Federal Healthcare Agency Welcomes ASQ Help in Defusing Controversy
Washington, D.C. May 8, 2008 — The federal Office of Human Research Protections (OHRP) accepted an ASQ request and met with ASQ officials on April 21 to discuss ways to defuse controversy arising out of an earlier OHRP regulatory ruling. The ruling halted work on a Johns Hopkins-initiated quality improvement effort at hospitals in Michigan and sent shock waves through the healthcare quality community.
The meeting focused on ways that ASQ could provide assistance in establishing guidelines for application of OHRP’s regulatory authority over healthcare quality improvement activities.
“We are pleased that OHRP is open to engaging in dialog on this difficult subject, where there are many gray areas,” stated ASQ President Mike Nichols. “ASQ and its Healthcare Division believe our input will help OHRP in its challenging task of applying its regulations to protect patients while not impeding quality improvement initiatives.”

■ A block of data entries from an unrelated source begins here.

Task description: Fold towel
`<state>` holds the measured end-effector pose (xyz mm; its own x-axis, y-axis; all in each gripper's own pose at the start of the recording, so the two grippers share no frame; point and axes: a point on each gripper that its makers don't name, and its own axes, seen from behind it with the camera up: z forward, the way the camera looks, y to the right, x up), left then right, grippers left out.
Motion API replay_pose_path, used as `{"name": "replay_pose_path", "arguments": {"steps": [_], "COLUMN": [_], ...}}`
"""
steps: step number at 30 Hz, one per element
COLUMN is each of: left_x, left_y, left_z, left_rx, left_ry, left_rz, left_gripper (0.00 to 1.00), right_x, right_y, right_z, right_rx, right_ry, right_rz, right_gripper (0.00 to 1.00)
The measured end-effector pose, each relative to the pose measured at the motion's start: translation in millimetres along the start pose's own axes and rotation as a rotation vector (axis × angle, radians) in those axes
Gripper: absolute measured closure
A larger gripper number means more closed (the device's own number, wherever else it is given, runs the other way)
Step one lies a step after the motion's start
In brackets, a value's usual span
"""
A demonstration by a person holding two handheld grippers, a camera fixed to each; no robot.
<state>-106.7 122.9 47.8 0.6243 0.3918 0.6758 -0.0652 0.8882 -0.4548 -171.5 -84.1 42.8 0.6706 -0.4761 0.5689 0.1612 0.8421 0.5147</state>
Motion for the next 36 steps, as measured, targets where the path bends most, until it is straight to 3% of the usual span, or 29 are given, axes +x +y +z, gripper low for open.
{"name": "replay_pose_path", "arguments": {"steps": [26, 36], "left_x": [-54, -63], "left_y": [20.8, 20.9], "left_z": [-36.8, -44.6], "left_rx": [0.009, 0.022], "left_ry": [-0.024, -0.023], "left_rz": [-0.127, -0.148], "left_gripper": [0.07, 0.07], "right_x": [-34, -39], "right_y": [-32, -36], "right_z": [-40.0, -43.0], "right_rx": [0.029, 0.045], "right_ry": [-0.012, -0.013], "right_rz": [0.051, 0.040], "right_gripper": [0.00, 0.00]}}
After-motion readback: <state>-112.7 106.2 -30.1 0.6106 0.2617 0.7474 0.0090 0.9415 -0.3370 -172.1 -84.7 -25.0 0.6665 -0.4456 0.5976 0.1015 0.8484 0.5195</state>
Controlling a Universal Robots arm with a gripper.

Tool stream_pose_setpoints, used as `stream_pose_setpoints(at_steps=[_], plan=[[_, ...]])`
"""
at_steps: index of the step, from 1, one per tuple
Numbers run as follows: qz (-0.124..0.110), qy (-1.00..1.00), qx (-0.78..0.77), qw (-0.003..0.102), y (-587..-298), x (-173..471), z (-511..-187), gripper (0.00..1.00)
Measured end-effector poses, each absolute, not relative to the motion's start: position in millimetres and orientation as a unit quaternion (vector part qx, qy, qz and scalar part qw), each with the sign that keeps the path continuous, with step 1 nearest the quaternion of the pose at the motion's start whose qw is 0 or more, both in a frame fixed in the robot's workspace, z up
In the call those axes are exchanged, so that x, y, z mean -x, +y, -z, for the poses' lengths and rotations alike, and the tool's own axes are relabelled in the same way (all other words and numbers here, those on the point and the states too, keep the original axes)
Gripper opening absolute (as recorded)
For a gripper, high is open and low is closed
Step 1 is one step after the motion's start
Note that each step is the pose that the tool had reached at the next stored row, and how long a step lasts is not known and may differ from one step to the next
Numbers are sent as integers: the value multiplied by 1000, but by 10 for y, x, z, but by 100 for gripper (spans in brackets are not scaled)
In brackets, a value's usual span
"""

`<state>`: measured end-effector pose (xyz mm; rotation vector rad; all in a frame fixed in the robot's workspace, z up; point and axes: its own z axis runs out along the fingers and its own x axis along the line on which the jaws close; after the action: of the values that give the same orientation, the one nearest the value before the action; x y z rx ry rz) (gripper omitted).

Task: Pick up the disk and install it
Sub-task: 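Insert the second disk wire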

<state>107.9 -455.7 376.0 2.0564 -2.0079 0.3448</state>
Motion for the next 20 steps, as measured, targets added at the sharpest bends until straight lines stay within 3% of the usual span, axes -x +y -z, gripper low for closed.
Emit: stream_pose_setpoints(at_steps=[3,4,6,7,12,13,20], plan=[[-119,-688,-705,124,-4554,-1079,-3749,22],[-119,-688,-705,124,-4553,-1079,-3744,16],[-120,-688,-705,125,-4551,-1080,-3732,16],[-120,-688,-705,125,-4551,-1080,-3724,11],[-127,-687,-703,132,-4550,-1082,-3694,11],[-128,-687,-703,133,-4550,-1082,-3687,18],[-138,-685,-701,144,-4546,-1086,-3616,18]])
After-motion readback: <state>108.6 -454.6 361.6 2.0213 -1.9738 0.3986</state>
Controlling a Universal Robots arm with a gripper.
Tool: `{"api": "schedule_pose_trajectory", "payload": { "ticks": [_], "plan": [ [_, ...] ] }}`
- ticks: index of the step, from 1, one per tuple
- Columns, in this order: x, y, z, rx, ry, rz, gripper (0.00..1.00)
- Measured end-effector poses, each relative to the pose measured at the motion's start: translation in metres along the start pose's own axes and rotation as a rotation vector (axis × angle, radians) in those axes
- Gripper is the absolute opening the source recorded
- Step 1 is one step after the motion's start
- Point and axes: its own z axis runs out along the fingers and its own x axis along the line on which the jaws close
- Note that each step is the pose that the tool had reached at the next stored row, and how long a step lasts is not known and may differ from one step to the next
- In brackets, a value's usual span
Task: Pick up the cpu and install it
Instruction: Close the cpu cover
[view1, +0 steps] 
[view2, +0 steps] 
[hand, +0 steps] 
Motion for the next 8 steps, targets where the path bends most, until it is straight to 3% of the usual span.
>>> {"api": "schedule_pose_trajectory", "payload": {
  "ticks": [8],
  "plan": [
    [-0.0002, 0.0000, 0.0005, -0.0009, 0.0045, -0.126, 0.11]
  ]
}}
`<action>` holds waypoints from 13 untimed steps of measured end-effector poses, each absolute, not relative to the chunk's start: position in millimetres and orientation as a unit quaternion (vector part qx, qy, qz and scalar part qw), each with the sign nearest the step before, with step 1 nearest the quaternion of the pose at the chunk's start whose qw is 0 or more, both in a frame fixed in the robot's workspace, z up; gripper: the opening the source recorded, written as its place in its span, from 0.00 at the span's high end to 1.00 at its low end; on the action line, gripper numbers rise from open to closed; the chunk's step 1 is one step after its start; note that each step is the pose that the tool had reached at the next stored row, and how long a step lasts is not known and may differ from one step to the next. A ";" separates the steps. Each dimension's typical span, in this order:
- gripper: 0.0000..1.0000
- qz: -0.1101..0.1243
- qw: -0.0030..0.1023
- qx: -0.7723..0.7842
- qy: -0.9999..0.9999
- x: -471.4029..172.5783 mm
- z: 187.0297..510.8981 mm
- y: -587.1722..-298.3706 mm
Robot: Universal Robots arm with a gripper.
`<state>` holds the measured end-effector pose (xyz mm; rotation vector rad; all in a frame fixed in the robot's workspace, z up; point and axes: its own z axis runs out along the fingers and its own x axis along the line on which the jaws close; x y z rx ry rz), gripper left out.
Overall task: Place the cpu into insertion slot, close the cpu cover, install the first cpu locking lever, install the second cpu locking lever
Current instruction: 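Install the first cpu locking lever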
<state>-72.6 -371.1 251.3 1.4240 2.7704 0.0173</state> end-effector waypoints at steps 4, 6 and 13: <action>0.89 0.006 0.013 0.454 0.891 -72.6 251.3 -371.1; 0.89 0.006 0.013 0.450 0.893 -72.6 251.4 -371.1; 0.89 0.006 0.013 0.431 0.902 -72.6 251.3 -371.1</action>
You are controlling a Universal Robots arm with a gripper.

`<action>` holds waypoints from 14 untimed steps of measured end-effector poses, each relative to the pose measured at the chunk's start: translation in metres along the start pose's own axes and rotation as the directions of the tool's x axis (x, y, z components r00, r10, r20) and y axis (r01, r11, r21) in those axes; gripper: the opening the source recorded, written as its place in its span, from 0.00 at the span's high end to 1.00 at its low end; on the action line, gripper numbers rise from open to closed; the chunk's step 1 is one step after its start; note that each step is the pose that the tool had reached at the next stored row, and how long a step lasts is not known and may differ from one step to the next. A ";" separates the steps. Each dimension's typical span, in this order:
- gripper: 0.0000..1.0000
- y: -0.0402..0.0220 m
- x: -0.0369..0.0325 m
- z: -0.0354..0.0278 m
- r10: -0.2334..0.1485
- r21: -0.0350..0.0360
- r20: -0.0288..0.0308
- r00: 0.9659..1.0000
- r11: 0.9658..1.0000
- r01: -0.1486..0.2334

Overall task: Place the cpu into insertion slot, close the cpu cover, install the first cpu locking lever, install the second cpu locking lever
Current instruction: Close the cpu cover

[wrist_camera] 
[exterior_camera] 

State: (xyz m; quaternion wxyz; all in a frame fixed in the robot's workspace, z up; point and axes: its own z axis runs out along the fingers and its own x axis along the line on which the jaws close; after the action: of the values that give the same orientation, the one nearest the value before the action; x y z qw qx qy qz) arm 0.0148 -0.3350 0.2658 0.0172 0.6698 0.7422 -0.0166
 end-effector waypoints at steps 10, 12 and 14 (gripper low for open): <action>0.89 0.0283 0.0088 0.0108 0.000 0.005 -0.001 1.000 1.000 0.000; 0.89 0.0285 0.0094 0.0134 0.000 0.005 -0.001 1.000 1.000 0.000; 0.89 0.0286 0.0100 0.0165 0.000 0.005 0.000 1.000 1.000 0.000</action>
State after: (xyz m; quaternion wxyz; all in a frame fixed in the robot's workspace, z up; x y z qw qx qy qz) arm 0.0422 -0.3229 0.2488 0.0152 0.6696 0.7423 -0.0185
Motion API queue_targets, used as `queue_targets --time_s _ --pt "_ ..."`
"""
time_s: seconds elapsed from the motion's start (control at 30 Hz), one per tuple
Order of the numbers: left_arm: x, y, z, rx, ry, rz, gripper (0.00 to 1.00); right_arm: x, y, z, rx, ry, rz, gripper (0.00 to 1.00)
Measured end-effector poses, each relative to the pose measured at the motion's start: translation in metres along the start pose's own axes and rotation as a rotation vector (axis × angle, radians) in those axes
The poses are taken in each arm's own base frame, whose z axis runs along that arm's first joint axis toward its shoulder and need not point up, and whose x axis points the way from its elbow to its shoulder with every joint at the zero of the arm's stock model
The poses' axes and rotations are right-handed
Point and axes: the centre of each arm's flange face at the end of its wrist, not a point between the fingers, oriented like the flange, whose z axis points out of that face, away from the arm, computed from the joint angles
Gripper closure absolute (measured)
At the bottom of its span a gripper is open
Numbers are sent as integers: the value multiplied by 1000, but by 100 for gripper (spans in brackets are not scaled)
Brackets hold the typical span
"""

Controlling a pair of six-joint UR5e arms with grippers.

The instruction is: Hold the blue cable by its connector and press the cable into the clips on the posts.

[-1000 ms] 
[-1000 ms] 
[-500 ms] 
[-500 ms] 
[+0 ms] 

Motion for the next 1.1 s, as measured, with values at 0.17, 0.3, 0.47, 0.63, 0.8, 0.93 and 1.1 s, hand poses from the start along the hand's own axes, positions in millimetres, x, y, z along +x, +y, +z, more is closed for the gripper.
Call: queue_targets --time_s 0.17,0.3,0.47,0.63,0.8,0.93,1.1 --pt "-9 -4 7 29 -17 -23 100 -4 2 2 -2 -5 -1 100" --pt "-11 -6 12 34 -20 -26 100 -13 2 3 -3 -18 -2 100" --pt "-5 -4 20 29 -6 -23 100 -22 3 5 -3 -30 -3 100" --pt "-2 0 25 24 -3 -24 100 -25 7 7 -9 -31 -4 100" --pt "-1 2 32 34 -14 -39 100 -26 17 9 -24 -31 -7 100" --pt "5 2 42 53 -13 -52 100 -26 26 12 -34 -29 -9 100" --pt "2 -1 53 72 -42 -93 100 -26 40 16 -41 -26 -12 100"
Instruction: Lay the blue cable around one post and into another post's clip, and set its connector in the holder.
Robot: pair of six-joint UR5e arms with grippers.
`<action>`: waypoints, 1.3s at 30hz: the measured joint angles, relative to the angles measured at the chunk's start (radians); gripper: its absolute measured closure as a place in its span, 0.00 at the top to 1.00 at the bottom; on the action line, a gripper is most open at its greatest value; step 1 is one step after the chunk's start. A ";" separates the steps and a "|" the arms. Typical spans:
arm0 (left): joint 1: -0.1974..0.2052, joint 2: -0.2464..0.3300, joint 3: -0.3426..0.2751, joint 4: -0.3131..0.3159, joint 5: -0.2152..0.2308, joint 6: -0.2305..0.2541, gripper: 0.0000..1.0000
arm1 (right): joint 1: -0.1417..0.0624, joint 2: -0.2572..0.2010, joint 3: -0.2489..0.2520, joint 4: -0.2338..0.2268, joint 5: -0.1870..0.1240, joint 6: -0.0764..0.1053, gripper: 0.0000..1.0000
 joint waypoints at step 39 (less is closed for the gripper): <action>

Following the meeting, ASQ sent a set of guidelines to Dr. Ivor Pritchard, OHRP acting director. The guidelines document was written by Robert Burney, M.D., of the ASQ Healthcare Division, with input from several other Healthcare Division members. It classifies typical healthcare quality improvement and process improvement activities according to the degree of risk they pose to patients, using that as the criterion for deciding if these activities should be governed by the Institutional Review Boards that oversee patient safety in clinical research.
Burney pointed out that distinguishing between studies that should be reviewed by an Institutional Review Board and those that should not is a difficult undertaking. The task of OHRP and Institutional Review Boards is to protect patients who might participate in clinical research studies. But subjecting process management studies to the same review processes governing clinical research studies inappropriately hampers quality/process improvement activities and is wasteful of Institutional Review Board time.